Directions for this task
All lines from the one with "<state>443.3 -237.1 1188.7" through the final line below are to be reproduced exactly; omit the others.
◆ ◆ ◆ ◆ ◆ ◆ ◆
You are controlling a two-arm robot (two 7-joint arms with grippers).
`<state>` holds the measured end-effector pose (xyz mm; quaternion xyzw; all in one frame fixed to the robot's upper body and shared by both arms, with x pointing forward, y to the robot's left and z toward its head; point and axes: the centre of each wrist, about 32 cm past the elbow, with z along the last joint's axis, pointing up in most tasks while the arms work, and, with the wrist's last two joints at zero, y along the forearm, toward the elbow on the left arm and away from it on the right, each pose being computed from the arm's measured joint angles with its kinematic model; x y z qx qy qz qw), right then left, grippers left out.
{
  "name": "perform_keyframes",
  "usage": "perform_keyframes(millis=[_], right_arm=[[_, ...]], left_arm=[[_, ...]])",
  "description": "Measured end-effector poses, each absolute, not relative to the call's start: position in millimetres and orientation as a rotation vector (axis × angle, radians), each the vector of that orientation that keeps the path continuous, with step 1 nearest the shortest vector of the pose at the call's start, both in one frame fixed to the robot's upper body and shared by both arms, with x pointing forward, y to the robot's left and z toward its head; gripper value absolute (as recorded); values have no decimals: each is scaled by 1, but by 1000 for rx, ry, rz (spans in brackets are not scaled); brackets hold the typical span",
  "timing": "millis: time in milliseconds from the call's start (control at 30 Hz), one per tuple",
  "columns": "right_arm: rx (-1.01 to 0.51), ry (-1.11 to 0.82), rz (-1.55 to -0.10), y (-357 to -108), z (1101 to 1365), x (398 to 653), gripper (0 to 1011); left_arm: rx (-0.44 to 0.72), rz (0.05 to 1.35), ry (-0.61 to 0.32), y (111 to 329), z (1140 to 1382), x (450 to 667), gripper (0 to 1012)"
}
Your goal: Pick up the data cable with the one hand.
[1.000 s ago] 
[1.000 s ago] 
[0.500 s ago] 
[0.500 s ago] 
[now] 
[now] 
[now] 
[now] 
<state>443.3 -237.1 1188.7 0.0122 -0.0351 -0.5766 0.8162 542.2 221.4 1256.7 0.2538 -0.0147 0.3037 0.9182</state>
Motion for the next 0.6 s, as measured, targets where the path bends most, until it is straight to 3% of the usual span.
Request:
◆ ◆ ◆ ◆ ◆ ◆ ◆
Response
<state>443.3 -237.1 1188.7 0.0122 -0.0351 -0.5766 0.8162 542.2 221.4 1256.7 0.2538 -0.0147 0.3037 0.9182</state>
Motion for the next 0.6 s, as measured, targets where the path bends most, until it is straight to 3% of the usual span.
Request:

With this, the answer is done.